The three final nights of gillnetting in the lower Columbia River for the year were adopted Monday by Washington and Oregon officials.
The net fleet will fish from 7 p.m. to 7 a.m. Tuesday, Thursday and Sunday from Beacon Rock to the ocean.
Eight-inch-minimum mesh nets will be required and sturgeon can not be retained.
Biologist Robin Ehlke of the Washington Department of Fish and Wildlife estimated the catch will be about 550 fall chinook and 600 coho in the three nights. The commercials have 870 coho left on their allocation.
Ehlke said the updated prediction for the coho run is 156,000, well below the initial forecast of 240,800 for the Columbia River.
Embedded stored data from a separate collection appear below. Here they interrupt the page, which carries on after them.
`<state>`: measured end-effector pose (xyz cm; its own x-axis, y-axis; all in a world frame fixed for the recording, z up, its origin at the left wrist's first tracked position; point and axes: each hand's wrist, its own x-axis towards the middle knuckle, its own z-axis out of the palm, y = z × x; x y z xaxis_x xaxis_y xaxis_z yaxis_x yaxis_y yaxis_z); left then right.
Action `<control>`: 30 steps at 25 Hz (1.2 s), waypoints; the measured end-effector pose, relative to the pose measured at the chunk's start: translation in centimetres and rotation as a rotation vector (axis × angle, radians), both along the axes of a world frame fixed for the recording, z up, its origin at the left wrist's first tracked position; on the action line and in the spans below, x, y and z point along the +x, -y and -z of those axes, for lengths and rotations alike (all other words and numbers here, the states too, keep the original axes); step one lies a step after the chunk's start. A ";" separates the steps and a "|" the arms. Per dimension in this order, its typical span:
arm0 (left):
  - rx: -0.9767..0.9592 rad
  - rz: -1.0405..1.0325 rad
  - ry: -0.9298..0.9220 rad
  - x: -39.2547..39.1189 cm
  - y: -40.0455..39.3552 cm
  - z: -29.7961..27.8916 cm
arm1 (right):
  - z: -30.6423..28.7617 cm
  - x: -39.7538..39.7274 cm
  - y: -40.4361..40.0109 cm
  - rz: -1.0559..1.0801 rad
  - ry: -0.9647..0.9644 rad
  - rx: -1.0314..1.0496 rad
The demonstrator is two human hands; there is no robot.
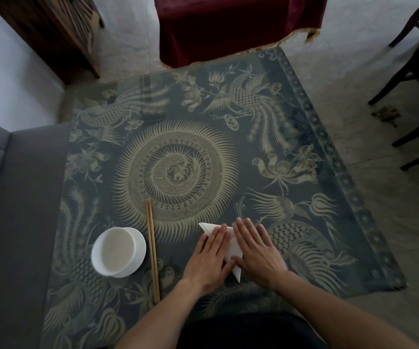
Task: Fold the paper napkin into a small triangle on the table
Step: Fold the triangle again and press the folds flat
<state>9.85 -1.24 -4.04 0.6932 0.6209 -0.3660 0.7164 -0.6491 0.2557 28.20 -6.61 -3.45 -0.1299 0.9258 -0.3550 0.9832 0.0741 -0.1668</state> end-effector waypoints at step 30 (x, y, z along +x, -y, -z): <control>0.083 -0.370 -0.107 1.5 -7.2 -2.3 | -0.7 1.9 1.8 -0.272 -0.040 0.072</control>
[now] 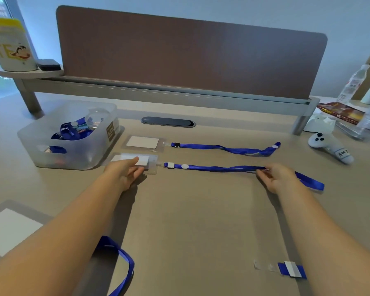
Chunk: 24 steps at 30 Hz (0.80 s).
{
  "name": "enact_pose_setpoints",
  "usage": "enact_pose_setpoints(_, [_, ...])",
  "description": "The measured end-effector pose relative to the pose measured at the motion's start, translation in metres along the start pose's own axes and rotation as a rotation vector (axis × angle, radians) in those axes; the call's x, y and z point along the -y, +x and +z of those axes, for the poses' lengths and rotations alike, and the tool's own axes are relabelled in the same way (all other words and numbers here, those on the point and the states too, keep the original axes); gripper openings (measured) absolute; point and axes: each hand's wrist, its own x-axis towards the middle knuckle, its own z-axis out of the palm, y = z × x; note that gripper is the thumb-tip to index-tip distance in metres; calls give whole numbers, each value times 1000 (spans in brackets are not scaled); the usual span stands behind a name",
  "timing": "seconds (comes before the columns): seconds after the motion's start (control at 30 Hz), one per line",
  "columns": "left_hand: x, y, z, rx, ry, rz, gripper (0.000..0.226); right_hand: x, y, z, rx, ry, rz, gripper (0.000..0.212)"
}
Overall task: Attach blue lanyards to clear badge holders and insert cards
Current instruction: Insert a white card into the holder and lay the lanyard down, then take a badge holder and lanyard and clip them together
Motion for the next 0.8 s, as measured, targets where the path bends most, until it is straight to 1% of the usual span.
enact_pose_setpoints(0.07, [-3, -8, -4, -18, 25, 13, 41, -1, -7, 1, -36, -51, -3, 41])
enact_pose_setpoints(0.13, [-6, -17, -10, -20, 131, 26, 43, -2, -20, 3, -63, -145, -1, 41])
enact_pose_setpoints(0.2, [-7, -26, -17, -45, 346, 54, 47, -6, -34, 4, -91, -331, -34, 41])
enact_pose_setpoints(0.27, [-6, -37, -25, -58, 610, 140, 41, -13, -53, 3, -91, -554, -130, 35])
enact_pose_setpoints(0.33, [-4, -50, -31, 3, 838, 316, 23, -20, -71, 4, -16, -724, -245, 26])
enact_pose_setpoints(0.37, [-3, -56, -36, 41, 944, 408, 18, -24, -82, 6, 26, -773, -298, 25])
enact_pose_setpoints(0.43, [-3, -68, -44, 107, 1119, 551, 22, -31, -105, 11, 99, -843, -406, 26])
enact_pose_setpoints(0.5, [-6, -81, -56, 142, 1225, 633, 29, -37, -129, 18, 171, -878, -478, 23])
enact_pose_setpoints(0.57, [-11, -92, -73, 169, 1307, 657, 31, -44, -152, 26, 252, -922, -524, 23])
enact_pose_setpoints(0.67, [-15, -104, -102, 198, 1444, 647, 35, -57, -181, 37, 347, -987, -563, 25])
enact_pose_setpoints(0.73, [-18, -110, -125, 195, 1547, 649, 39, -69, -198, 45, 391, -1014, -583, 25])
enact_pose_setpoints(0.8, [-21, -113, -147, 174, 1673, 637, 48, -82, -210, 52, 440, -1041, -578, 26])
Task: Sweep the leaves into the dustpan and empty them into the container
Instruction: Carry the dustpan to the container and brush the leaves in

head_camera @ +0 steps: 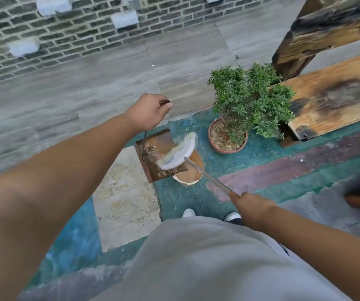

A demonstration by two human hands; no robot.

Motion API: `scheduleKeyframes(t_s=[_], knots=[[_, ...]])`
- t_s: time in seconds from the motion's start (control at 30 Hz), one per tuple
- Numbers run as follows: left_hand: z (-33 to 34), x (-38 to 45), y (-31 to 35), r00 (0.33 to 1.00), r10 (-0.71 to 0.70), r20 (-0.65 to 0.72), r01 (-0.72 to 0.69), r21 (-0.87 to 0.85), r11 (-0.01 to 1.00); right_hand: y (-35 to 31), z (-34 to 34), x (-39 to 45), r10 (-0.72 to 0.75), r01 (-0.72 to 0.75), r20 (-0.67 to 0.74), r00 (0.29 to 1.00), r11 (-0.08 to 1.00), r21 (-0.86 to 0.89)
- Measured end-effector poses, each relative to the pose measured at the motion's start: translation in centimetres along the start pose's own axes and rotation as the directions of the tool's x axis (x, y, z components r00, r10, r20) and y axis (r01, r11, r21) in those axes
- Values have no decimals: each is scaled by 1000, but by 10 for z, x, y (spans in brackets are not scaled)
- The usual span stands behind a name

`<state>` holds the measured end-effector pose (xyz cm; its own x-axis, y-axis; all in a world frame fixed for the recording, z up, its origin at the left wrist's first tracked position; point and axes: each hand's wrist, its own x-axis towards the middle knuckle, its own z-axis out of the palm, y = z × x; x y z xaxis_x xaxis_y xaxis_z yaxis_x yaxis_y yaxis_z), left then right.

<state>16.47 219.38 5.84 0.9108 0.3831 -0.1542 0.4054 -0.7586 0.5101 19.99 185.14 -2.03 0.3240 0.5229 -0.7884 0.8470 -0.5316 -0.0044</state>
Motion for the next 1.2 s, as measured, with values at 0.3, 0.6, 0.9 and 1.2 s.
scheduleKeyframes(t_s=[0.3, 0.6, 0.9, 1.2], knots=[[3, 0, -2, 991, 111, 72, -118, 99, 988, 15, 21, 5, 82, -84, 30, 996, 995, 56], [5, -11, 6, 982, 180, 64, -187, 133, 973, 13, 27, -5, 168, -177, 57, 984, 962, 210], [2, -23, 3, 960, 249, 128, -271, 203, 941, 3, 0, -9, 120, -79, -49, 992, 861, 503], [0, -20, 8, 965, 247, 88, -260, 184, 948, -50, -54, 42, 53, -5, -94, 994, 897, 442]])
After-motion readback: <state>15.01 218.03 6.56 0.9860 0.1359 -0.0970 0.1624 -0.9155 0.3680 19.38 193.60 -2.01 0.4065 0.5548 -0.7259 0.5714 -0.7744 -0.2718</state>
Both the forecast and the actual return are poor. A good year for coho is 600,000 to 800,000.
Early coho were forecast to number 184,600, but appears to be about 110,000, she said. The late stock of coho was forecast at 56,200 and now appears about 46,000.
Low river levels, warm temperatures and a lack of rain until recently have delayed coho migration, she said.
Since mid-September, the gillnetters have landed 37,140 chinook, 2,830 coho and 1,346 sturgeon, Ehlke said.
Sportsmen caught 20,000 chinook at Buoy 10, 25,000 in the Columbia River between Buoy 10 and Bonneville Dam and 5,300 between Bonneville and McNary dams.